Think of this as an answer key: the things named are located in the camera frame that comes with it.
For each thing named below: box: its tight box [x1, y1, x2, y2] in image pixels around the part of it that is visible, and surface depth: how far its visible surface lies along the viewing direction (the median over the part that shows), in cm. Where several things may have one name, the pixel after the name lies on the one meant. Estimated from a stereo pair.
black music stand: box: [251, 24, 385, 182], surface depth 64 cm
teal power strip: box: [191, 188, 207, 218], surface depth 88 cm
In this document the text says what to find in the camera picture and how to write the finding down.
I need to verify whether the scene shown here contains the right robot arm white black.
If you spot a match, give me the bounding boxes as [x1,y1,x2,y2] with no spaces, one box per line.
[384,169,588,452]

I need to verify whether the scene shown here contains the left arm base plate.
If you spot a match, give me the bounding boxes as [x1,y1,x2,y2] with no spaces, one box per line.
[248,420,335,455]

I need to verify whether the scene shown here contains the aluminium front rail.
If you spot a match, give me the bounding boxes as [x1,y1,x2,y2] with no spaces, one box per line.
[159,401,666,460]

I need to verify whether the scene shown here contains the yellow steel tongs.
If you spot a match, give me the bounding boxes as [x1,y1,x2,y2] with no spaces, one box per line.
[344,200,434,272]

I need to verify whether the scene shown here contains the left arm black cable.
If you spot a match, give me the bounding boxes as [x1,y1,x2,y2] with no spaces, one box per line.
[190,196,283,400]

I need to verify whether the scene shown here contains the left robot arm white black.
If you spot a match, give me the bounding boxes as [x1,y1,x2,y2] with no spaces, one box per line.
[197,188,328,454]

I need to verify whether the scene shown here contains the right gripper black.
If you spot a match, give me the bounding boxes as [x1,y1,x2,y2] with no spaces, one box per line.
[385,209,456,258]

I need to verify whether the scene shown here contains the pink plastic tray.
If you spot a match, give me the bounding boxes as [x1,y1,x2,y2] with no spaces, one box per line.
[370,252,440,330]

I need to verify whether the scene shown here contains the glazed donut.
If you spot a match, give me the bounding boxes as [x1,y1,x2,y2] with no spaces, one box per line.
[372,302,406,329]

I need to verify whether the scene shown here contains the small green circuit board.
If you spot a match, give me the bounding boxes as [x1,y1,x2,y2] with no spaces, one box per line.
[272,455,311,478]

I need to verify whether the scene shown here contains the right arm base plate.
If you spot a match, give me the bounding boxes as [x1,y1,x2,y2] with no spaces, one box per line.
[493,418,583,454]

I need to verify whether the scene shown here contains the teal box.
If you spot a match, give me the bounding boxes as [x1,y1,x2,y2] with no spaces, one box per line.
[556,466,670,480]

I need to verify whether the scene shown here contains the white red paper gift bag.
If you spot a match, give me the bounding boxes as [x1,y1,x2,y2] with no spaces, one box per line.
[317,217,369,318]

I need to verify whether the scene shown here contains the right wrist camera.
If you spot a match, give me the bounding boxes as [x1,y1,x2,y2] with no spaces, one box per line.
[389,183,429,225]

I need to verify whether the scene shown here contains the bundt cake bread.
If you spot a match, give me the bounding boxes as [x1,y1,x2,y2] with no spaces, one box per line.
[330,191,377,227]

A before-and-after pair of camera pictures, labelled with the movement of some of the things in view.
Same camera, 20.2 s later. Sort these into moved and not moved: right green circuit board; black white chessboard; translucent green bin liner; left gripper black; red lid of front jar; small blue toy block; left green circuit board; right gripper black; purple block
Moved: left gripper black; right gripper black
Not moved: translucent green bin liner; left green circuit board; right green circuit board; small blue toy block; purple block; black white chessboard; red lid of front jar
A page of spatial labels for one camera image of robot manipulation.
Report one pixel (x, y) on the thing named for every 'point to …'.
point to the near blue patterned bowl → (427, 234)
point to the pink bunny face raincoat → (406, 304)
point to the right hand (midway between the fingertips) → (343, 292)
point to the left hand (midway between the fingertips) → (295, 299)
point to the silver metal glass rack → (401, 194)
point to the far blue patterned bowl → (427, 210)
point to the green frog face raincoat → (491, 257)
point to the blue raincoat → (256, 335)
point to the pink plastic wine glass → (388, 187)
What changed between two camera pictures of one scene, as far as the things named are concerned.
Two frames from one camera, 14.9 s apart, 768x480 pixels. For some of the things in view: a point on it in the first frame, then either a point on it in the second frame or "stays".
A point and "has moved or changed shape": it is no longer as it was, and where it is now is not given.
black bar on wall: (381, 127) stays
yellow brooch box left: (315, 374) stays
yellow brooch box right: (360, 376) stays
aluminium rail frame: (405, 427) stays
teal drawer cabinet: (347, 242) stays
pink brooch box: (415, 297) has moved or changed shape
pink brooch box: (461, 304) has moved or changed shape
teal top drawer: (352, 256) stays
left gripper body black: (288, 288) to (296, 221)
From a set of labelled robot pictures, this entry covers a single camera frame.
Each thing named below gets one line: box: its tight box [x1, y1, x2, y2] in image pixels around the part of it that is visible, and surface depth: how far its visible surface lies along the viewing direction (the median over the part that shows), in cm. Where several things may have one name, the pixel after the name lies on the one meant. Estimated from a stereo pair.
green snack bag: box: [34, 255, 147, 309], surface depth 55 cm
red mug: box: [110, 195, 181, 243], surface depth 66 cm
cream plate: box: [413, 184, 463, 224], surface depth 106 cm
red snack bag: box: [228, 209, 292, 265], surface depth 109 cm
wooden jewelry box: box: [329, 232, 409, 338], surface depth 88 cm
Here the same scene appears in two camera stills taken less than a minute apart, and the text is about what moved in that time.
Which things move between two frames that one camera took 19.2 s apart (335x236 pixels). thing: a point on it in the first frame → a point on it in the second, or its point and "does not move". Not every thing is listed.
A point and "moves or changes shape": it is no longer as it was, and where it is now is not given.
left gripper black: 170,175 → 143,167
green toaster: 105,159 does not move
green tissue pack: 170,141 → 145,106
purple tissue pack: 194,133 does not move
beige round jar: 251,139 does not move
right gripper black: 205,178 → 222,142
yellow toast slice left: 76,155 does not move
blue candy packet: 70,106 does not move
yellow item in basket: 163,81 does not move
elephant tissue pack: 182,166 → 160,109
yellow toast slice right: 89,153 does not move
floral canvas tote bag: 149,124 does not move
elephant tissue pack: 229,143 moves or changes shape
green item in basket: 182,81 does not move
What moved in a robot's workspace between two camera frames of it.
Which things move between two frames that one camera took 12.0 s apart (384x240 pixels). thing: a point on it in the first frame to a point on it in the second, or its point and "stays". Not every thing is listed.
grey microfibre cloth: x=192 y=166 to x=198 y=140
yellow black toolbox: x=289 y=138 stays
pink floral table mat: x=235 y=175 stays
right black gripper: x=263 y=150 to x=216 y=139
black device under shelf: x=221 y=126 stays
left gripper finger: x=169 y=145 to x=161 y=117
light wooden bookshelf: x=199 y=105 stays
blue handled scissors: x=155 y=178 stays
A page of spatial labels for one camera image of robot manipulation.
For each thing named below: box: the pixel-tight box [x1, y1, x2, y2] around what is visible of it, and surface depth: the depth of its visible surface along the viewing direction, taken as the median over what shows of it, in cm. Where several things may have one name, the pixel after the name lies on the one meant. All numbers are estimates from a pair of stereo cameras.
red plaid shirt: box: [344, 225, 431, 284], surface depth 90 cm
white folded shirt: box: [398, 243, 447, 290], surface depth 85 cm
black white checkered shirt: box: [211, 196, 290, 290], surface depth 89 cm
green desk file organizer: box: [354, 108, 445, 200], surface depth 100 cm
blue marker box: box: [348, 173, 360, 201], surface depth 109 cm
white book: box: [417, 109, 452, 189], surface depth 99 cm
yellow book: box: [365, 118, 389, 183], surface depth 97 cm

• • •

To do → All that should be written out is the stretch of lines above between the one holding "floral canvas tote bag: 149,124 does not move" and the one holding "left gripper finger: x=169", inclusive, exactly as given.

Exercise result →
floral canvas tote bag: 149,124 does not move
elephant tissue pack: 229,143 moves or changes shape
green item in basket: 182,81 does not move
What moved in a robot's workspace between two camera frames of it.
Which things move between two frames that one camera took 12.0 s apart (384x240 pixels). thing: a point on it in the first frame to a point on it in the second, or its point and "stays". Not every thing is listed.
grey microfibre cloth: x=192 y=166 to x=198 y=140
yellow black toolbox: x=289 y=138 stays
pink floral table mat: x=235 y=175 stays
right black gripper: x=263 y=150 to x=216 y=139
black device under shelf: x=221 y=126 stays
left gripper finger: x=169 y=145 to x=161 y=117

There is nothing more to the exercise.